* Directions for this task
Your response should consist of every line below, reproduced without alteration.

————

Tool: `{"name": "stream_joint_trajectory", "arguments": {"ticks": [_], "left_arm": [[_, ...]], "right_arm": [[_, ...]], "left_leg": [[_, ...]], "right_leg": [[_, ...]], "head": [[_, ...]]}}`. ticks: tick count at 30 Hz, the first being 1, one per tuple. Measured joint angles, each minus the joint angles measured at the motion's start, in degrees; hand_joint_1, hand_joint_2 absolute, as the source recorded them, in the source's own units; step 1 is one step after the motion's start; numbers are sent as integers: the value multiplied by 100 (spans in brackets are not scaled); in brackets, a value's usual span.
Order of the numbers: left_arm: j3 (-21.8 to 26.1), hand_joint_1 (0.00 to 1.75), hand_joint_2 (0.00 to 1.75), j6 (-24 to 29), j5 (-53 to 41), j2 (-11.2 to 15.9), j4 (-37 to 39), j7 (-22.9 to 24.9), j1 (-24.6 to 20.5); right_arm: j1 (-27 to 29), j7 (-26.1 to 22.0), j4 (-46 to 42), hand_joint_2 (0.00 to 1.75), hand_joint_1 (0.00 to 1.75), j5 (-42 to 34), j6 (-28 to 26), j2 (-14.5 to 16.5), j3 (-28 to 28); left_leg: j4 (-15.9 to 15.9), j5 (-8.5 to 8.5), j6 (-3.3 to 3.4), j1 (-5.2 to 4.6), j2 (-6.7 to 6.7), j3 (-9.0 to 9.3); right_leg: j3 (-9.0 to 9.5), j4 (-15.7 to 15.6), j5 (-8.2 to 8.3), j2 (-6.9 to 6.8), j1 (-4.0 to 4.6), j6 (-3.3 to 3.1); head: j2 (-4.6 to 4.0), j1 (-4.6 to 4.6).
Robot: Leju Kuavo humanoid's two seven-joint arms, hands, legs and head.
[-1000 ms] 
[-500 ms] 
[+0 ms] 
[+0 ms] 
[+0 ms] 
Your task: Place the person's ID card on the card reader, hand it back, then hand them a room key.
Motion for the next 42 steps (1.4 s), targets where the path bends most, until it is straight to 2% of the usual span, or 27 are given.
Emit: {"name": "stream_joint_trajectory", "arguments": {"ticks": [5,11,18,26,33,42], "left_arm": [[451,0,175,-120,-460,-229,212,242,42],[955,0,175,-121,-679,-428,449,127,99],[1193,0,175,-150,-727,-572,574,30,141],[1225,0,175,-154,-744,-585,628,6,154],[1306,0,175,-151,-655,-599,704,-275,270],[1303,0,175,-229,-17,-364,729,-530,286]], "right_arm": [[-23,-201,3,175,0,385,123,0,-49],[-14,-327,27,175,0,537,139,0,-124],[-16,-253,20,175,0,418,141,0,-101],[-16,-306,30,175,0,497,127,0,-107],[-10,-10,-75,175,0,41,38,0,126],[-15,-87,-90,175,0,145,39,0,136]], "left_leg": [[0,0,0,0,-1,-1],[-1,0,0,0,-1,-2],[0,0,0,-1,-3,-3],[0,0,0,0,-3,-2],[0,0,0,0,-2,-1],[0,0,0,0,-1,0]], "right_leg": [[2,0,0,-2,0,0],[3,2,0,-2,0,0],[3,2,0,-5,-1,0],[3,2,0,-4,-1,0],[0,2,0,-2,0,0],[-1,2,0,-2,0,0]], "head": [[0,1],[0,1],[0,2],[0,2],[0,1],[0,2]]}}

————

* Reply
Tool: `{"name": "stream_joint_trajectory", "arguments": {"ticks": [_], "left_arm": [[_, ...]], "right_arm": [[_, ...]], "left_leg": [[_, ...]], "right_leg": [[_, ...]], "head": [[_, ...]]}}`. ticks: tick count at 30 Hz, the first being 1, one per tuple. Measured joint angles, each minus the joint angles measured at the motion's start, in degrees; hand_joint_1, hand_joint_2 absolute, as the source recorded them, in the source's own units; step 1 is one step after the motion's start; numbers are sent as integers: the value multiplied by 100 (spans in brackets are not scaled); in brackets, a value's usual span.
Order of the numbers: left_arm: j3 (-21.8 to 26.1), hand_joint_1 (0.00 to 1.75), hand_joint_2 (0.00 to 1.75), j6 (-24 to 29), j5 (-53 to 41), j2 (-11.2 to 15.9), j4 (-37 to 39), j7 (-22.9 to 24.9), j1 (-24.6 to 20.5); right_arm: j1 (-27 to 29), j7 (-26.1 to 22.0), j4 (-46 to 42), hand_joint_2 (0.00 to 1.75), hand_joint_1 (0.00 to 1.75), j5 (-42 to 34), j6 (-28 to 26), j2 (-14.5 to 16.5), j3 (-28 to 28); left_leg: j4 (-15.9 to 15.9), j5 (-8.5 to 8.5), j6 (-3.3 to 3.4), j1 (-5.2 to 4.6), j2 (-6.7 to 6.7), j3 (-9.0 to 9.3); right_leg: j3 (-9.0 to 9.5), j4 (-15.7 to 15.6), j5 (-8.2 to 8.3), j2 (-6.9 to 6.8), j1 (-4.0 to 4.6), j6 (-3.3 to 3.1); head: j2 (-4.6 to 4.0), j1 (-4.6 to 4.6).
Robot: Leju Kuavo humanoid's two seven-joint arms, hands, legs and head.
[-1000 ms] 
[-500 ms] 
[+0 ms] 
[+0 ms] 
[+0 ms] 
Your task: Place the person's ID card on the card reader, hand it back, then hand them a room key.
Motion for the next 42 steps (1.4 s), targets where the path bends most, until it is straight to 2% of the usual span, or 27 are given.
Emit: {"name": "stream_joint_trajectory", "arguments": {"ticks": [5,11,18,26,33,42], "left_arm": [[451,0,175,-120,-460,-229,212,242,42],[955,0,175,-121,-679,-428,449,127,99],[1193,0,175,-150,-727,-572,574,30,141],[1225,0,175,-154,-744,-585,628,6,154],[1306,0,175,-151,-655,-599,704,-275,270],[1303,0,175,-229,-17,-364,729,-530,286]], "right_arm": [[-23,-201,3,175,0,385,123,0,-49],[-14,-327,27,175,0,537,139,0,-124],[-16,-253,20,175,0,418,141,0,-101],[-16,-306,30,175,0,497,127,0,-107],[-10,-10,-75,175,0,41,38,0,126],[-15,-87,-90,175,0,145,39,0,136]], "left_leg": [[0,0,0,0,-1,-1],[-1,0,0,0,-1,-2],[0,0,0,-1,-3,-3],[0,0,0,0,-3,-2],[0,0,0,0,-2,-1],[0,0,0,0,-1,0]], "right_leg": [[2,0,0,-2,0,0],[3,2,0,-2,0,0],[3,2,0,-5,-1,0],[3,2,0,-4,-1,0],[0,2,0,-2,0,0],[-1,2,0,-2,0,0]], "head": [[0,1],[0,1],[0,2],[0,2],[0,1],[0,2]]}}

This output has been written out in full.